Jamar Marshall

Personal information
- Nationality: American
- Born: 18 December 2001 (age 24)

Sport
- Country: United States
- Sport: Athletics
- Event: 110 m hurdles

Achievements and titles
- Personal best: 110 m hurdles: 13.04 (2026)

= Jamar Marshall =

American athlete

Jamar Marshall (born 18 December 2001) is an American high hurdler.

==Biography==
Marshall attended St. Mary's Stockton High School in California. He won the 2019 California high school championships in the 110m hurdles and the 300 metres hurdles and won at Brooks PR for first national high school title. That June, he ran 13.22 seconds at the USATF U20 Outdoor Championships, to move to third fastest all-time on the American high school list.

A student at the University of Houston, Marshall placed fifth in the 110 metres hurdles at the 2021 NCAA Championships in 13.53 seconds. However, he had to recover from heart surgery after being diagnosed with heart surgery due to Wolff-Parkinson-White syndrome, a condition which causes rapid and irregular heartbeats.

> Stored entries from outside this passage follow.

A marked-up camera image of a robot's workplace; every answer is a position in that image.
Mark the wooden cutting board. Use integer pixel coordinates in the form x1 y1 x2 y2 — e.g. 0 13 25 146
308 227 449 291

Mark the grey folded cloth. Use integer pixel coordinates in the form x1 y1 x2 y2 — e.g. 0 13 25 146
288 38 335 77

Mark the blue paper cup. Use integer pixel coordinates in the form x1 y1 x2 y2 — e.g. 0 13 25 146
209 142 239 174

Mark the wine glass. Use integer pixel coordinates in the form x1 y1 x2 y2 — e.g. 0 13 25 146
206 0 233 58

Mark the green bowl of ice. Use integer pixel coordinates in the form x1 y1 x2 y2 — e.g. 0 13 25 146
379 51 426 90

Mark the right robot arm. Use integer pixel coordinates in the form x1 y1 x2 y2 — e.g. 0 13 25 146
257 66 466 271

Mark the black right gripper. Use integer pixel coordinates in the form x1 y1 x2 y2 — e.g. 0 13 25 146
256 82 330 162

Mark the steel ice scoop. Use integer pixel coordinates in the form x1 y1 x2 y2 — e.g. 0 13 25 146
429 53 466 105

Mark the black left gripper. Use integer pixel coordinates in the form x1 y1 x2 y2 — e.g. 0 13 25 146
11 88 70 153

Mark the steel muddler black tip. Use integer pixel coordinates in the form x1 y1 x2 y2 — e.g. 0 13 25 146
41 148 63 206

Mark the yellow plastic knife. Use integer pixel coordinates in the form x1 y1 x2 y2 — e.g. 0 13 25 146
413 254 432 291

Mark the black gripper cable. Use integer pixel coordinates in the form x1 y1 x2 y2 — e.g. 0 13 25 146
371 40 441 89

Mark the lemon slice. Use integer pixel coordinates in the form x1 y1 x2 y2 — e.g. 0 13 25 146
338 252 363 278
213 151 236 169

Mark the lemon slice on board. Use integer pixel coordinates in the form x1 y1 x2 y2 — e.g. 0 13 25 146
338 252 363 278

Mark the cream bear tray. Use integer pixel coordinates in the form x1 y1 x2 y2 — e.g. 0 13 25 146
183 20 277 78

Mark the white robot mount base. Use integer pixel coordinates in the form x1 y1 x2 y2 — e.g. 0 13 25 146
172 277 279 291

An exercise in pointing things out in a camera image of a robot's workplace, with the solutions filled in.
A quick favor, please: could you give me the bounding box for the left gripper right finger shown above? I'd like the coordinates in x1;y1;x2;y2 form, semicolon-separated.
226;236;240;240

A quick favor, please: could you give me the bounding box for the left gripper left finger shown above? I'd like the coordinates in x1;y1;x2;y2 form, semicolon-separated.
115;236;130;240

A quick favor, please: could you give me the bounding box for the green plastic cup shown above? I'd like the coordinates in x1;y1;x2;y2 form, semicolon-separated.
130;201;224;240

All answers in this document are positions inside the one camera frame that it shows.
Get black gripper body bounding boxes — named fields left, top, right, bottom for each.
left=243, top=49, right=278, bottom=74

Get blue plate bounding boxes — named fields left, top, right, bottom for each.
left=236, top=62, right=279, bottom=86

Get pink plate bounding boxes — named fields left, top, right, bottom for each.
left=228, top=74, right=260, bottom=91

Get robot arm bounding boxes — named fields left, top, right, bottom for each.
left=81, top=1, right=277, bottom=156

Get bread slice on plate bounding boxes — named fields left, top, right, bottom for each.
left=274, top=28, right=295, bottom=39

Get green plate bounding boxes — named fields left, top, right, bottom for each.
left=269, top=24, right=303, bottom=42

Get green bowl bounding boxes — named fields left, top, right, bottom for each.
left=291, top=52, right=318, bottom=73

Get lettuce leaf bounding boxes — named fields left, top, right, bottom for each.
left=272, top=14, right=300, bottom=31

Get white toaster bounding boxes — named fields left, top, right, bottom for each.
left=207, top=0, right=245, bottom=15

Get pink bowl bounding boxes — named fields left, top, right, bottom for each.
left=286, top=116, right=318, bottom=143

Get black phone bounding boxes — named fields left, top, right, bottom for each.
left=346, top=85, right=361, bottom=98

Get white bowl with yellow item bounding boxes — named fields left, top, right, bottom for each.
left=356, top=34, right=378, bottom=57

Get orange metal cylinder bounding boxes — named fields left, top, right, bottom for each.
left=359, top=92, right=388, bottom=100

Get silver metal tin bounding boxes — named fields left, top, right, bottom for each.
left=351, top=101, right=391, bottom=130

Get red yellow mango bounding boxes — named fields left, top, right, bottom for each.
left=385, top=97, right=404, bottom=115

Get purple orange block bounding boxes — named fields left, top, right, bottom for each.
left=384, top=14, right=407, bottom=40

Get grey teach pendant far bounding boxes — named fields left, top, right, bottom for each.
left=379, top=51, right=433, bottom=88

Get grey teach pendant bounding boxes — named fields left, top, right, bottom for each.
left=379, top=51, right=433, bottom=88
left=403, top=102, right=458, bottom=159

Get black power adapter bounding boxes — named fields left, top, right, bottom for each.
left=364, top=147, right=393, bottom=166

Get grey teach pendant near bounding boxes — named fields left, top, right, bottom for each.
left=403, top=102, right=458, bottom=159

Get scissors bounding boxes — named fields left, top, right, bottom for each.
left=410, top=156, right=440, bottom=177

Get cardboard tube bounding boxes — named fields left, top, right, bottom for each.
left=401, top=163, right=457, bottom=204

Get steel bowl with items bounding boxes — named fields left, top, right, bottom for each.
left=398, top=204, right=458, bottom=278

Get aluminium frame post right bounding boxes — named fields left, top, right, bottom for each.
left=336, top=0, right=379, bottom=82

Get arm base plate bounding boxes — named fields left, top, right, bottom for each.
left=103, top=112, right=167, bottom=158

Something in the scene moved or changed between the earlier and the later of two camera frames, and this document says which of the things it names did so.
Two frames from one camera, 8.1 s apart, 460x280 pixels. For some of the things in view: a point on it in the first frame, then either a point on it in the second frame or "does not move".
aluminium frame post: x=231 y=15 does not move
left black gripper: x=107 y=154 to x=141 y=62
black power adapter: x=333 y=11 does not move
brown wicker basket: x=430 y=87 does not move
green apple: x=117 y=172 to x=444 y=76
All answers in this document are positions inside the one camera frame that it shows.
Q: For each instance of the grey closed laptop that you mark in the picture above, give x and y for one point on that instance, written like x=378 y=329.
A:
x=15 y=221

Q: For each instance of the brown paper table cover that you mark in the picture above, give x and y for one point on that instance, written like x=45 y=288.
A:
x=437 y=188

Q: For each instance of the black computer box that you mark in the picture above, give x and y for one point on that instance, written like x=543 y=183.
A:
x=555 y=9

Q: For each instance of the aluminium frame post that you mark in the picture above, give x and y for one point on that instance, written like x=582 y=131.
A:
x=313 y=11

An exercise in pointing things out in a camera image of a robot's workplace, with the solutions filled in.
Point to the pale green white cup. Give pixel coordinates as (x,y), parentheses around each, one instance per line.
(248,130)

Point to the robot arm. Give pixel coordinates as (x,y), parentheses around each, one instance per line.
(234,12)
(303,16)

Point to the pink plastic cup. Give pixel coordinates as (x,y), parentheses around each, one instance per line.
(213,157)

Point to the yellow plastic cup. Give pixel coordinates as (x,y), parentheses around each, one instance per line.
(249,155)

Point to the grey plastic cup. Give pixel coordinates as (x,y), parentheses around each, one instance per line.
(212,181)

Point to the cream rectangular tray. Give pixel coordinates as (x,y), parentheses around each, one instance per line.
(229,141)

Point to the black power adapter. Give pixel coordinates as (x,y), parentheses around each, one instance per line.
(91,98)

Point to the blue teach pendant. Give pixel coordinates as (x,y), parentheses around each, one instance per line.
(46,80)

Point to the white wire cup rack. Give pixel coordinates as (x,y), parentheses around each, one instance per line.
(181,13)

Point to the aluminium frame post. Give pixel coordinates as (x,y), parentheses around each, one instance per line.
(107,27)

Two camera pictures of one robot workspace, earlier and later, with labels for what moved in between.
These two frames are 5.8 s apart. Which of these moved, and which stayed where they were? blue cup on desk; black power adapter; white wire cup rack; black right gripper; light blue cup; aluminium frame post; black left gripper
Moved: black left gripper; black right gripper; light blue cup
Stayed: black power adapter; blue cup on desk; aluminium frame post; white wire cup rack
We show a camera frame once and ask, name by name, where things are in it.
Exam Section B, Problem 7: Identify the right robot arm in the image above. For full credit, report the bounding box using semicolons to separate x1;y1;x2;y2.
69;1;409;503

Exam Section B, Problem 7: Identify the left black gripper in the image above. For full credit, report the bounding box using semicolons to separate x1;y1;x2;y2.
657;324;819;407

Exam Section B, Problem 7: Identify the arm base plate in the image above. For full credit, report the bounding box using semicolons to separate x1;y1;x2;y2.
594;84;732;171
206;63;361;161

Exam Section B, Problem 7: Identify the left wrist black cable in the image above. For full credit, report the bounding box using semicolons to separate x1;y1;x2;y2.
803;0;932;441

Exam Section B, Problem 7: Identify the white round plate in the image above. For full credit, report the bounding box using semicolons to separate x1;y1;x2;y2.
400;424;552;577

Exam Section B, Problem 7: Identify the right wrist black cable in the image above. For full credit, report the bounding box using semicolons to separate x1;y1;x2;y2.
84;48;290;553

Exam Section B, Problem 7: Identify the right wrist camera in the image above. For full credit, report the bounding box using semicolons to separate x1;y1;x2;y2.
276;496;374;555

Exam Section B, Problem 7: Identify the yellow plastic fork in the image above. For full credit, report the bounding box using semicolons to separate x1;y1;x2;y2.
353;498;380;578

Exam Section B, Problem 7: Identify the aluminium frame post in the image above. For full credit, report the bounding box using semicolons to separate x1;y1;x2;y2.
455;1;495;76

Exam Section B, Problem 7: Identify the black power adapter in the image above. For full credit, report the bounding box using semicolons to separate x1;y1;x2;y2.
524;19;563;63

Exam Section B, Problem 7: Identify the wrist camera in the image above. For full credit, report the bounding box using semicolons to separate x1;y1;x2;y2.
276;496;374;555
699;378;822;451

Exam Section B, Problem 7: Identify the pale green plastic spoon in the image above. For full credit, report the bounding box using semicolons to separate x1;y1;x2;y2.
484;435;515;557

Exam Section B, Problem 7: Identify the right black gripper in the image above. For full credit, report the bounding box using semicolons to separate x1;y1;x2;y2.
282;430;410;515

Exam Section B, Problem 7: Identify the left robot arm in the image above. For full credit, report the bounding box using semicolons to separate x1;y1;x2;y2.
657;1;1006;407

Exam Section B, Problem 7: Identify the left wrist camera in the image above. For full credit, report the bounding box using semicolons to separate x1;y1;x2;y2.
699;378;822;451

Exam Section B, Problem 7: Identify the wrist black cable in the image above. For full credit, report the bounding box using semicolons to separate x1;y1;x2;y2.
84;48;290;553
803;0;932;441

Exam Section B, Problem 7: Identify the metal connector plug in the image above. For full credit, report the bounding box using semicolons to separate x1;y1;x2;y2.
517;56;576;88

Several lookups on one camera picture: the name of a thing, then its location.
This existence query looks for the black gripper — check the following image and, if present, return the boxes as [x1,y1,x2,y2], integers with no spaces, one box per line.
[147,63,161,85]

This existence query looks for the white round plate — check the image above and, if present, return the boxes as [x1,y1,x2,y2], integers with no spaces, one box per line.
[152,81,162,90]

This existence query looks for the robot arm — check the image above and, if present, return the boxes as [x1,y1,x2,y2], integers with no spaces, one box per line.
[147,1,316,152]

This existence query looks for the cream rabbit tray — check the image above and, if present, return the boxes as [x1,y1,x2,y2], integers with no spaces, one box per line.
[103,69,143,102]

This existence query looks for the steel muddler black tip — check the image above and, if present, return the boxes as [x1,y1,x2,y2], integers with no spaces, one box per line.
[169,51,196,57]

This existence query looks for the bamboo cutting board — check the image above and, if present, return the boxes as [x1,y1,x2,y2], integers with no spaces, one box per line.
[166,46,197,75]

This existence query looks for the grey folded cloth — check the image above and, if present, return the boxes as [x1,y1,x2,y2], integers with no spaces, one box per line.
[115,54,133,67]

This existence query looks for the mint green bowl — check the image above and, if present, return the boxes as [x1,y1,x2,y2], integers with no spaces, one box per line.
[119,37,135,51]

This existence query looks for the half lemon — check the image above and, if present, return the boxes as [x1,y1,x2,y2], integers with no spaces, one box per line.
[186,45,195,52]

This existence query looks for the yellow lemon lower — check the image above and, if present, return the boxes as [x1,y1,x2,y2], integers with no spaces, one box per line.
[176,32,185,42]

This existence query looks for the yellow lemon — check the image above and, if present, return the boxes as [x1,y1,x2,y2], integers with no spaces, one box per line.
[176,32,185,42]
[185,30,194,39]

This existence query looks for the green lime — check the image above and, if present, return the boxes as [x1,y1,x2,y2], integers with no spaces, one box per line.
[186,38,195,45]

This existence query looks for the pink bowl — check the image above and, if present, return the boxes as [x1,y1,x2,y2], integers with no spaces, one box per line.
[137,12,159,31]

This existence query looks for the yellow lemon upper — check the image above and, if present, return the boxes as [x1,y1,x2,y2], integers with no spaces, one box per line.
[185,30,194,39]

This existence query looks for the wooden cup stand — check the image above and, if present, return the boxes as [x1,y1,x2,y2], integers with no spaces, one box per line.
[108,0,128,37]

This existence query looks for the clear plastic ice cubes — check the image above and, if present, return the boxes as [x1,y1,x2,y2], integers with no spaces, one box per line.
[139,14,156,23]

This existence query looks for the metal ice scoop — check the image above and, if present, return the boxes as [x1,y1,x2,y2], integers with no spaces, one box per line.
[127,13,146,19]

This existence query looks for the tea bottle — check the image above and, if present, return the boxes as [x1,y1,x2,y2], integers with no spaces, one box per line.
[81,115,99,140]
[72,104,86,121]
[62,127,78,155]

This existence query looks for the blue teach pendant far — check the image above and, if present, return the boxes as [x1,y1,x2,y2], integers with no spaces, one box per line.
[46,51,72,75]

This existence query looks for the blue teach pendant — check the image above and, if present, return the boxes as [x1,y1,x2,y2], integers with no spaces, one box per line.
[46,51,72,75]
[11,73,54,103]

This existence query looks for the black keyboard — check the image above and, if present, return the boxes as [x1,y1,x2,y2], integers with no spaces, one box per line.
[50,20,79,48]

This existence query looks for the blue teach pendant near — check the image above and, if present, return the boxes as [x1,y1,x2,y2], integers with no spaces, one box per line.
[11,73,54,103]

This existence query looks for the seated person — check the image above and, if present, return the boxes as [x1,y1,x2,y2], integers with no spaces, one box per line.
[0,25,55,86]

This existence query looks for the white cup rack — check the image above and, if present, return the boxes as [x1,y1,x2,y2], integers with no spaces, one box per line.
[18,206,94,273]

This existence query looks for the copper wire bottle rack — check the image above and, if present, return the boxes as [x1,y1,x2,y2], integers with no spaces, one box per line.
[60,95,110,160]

Marshall placed fourth in the 110 metres hurdles at the 2025 NCAA Championships in 13.34 seconds, and was a finalist at the 2025 USA Outdoor Track and Field Championships.

Marshall ran a personal best for the 110 metres hurdles at the USATF Lone Star Grand Prix in June 2026 with 13.04 seconds. On 4 July, Marshall placed sixth in the Diamond League event 110 metres hurdles at the 2026 Prefontaine Classic. In September, he competed in the 110 m hurdles at the inaugural World Ultimate Championship in Budapest.